RE: [Proposal] Add foreign-server health checks infrastructure

From: "Hayato Kuroda (Fujitsu)" <kuroda(dot)hayato(at)fujitsu(dot)com>
To: 'Önder Kalacı' <onderkalaci(at)gmail(dot)com>
Cc: Andres Freund <andres(at)anarazel(dot)de>, Fujii Masao <masao(dot)fujii(at)oss(dot)nttdata(dot)com>, "pgsql-hackers(at)lists(dot)postgresql(dot)org" <pgsql-hackers(at)lists(dot)postgresql(dot)org>, "Shinya11(dot)Kato(at)oss(dot)nttdata(dot)com" <Shinya11(dot)Kato(at)oss(dot)nttdata(dot)com>, "zyu(at)yugabyte(dot)com" <zyu(at)yugabyte(dot)com>, Kyotaro Horiguchi <horikyota(dot)ntt(at)gmail(dot)com>
Subject: RE: [Proposal] Add foreign-server health checks infrastructure
Date: 2022-11-25 11:41:45
Message-ID: TYAPR01MB5866AAA4EB0632B4001AA2C5F50E9@TYAPR01MB5866.jpnprd01.prod.outlook.com
Views: Raw Message | Whole Thread | Download mbox | Resend email
Thread:
Lists: pgsql-hackers

Dear Önder,

Sorry for my late reply. I understood that we got agreement the basic design of first version. Thanks!
I attached new version patches.

> I think more experienced hackers could guide us here. I don't see a problem
> with that, but checking other functions like pqSocketPoll(), I see that
> Postgres uses the select system call. I wonder if we can have something
> similar with select? Seems no, but wanted to bring up in case you know more
> about that?

Here I have been still checking...

> I guess it kind of makes sense to have the flexibility to check all
> connections vs only in tx connections.
>
> Though, maybe we should follow a similar approach
> to postgres_fdw_disconnect(servername) / postgres_fdw_disconnect_all()
> postgres_fdw_verify_connection_states(servername) /
> postgres_fdw_verify_connection_states_all()
>
> That seems like a more natural API considering the other UDFs. You can also
> use in combination with postgres_fdw_get_connections()

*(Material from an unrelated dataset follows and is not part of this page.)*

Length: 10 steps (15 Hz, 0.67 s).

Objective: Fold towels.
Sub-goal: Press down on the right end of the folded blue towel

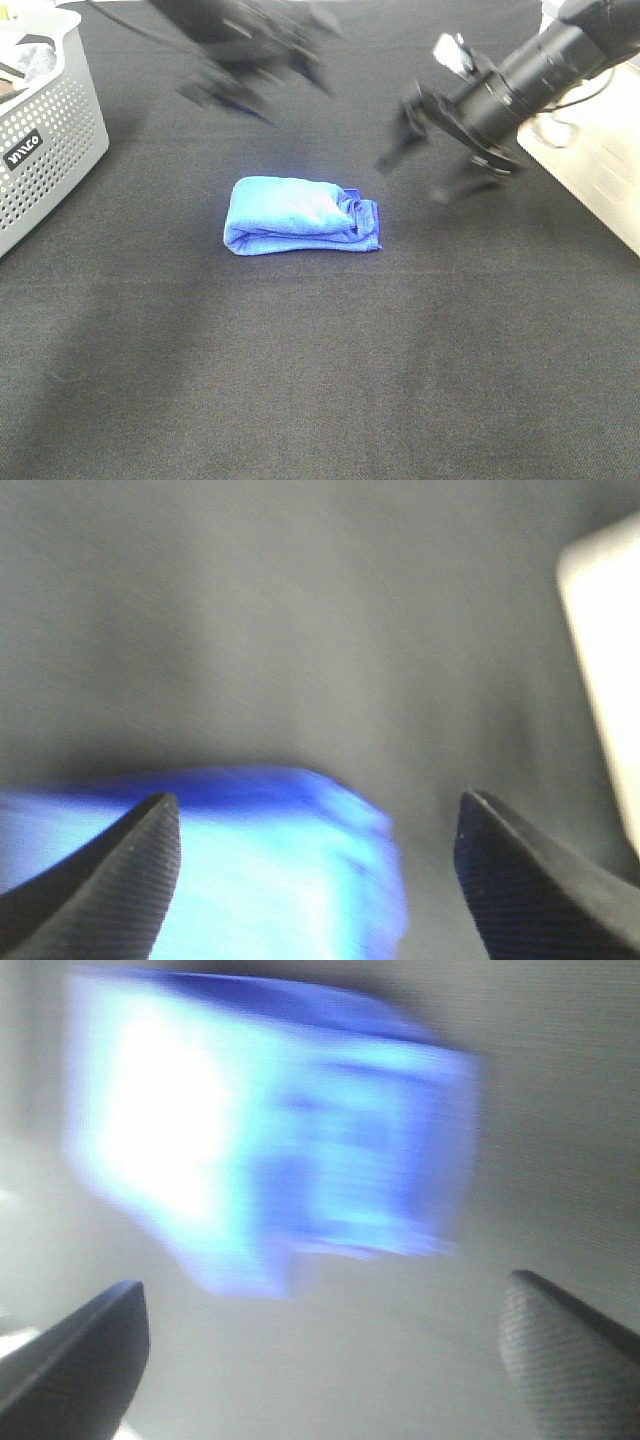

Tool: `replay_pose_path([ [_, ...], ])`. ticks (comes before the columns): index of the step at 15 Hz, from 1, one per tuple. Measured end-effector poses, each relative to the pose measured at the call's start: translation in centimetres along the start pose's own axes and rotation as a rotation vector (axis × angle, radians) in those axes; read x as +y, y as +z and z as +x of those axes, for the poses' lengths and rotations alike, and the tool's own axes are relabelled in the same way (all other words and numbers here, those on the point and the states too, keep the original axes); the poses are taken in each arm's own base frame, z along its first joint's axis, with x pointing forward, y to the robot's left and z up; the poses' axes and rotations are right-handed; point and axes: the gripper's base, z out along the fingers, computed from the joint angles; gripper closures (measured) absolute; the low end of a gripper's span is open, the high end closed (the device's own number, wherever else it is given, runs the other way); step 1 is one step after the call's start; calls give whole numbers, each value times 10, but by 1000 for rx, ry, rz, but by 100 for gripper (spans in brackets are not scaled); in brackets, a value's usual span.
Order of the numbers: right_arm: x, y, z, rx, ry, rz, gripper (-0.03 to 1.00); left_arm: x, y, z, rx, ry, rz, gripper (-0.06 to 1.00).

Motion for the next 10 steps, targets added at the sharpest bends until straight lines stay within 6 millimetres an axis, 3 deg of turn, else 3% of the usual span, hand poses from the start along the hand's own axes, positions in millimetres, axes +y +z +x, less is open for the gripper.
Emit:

I think you are right, fixed.

> Hmm, I don't know the reason. Is that maybe epoll is available on a smaller
> number of platforms and libpq can be used on more platforms as being a
> client library?

Here I have been still checking...

> So, should we also be using all these flags like: input_fd.events =
> POLLRDHUP | *errflags*; ?

Fixed.

> Is erroring out always necessary? Maybe we should just return true/false,
> and let the caller decide what to do? For example, you might want to
> rollback to savepoint and retry? If the caller wants to rollback the whole
> transaction, that is possible anyway.

I changed as you suggested once, but I was not sure we can really do such a thing.
Please see the following case.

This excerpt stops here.